Viejo es una palabra desterrada cuando nos referimos a nosotros mismos. Vieja es la ropa decimos las cosas que usamos o los animales con que nos acompañamos, pero nosotros, no. En absoluto. Es, incluso, de mal tono reconocernos como tales? Si vemos una esquela de un colega setentitero, siempre comentamos eso de «joer, aún era joven...». Que la diña de ochentitero, soltamos lo de «bueno? era un poco mayor, pero no tanto», y solo cuando pasa la marca de los noventa empezamos a reconocer que «claro, ya con esa edad?», y no digamos cercano a la centena, «ya le tocaba». Pero nos sigue costando colocarnos la etiqueta de viejos.

Es que no lo somos, me contestarán la mayoría. Si acaso, mayores, pero nunca, jamás, viejos? y lo de mayores, con cautelas. Pero preguntadle a un joven, o mejor, a un niño, qué somos. El joven aún puede mentir, de hecho está aprendiendo a hacerlo, pero un niño todavía no sabe. Preguntad a un niño si somos jóvenes o viejos, pero sin advertirle previamente (no nos hagamos trampas) y escuchad con los ojos del corazón qué contesta. Pero, claro, naturalmente, nosotros no nos sentimos viejos, faltaría más. Además, lo estamos demostrando en nuestra vida diaria, en nuestros viajes del Inserso, en nuestras ropas y nuestros afeites para apegarnos a lo joven? en nuestros disimulos y fingimientos y, a veces, con nuestros lastimosos comportamientos. Y, la verdad, la única verdad, no es que seamos o no seamos viejos, si no que no queremos ser viejos. De hecho, lo consideramos indigno y de mal gusto.
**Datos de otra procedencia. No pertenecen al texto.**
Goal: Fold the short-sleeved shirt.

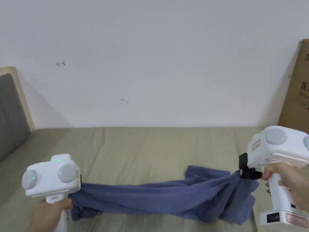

Aunque así no lo sea, en realidad. El ser viejo, o mayor, es estar gastados, usados por la vida, por las experiencias, y eso es inevitable aún por mucho que nos esforcemos en simular lo contrario? Es cierto, muy cierto, que la edad mental no tiene porqué corresponderse con la corporal. Conozco viejos como yo con una apertura de mente que ya quisieran muchos veinteañeros. Pero eso ni le quita años ni le añade atractivo al físico. El que las jovencitas luzcan minishorts, monokinis o monoloquesea resulta refrescantemente natural, pero que se lo encasqueten sexagenarias resulta artificialmente patético. Y no es que sea eso tampoco.

Hemos pasado del extremo de enlutarnos vivos y abandonarnos a la más triste decadencia una vez cumplidos los cincuenta, al otro de querer vivir una segunda juventud, importada e impostada, que no nos corresponde, hasta pasados los ochenta. Y ambos extremos son falsos. Existe, pasada ya la juventud, una edad para la madurez, preparatoria a la senectud, que debemos vivirla y experimentarla con toda la inmensa dignidad que corresponde. Y aportarlo a la sociedad. Pero eso no es el querer regresar a una fase que ya hemos pasado, imitando modernas versiones o rescatando antiguas poses disfrazándonos de jóvenes. Eso ni siquiera es inteligente.

Un familiar mío me decía que se nos iban cayendo ladrillos de al lado, con los que formamos pared. Es cierto. Cada vez clareamos más, aunque no queramos verlo. En cualquier momento, ojalá y tarde mucho, que no será demasiado, nos tocará a nosotros dejar el hueco en la pared para otros, y esto debería bastar como aviso tan prudente como contundente, y tan claro e inevitable de que en esta fase, aún de plenitud creadora, no debemos repetir la versión de nosotros mismos que ya es pasado y que ya no nos corresponde, porque ya la vivimos en su momento. Y ya se sabe que nunca segundas partes fueron buenas.

Sí, entiendo que este artículo no va a ser muy bien recibido por una parte de mis coetáneos. Quizá no he sabido explicarme bien. O quizá es que me he explicado demasiado crudamente. Pero somos lo que somos, y ya no somos lo que fuimos. Si siempre queremos ser jóvenes ¿cuándo vamos a ser mayores? O viejos, que yo no me avergüenzo de la etiqueta. Hay un tiempo para ser niños, un tiempo para ser jóvenes, un tiempo para asumir la plenitud y la dignidad de la vejez? Con la columna de hoy quiero reivindicar ese espacio que, por tan mal comprendido, hemos llegado a avergonzarnos de él sin darnos apenas cuenta de que, en realidad, nos estamos avergonzando de nosotros mismos.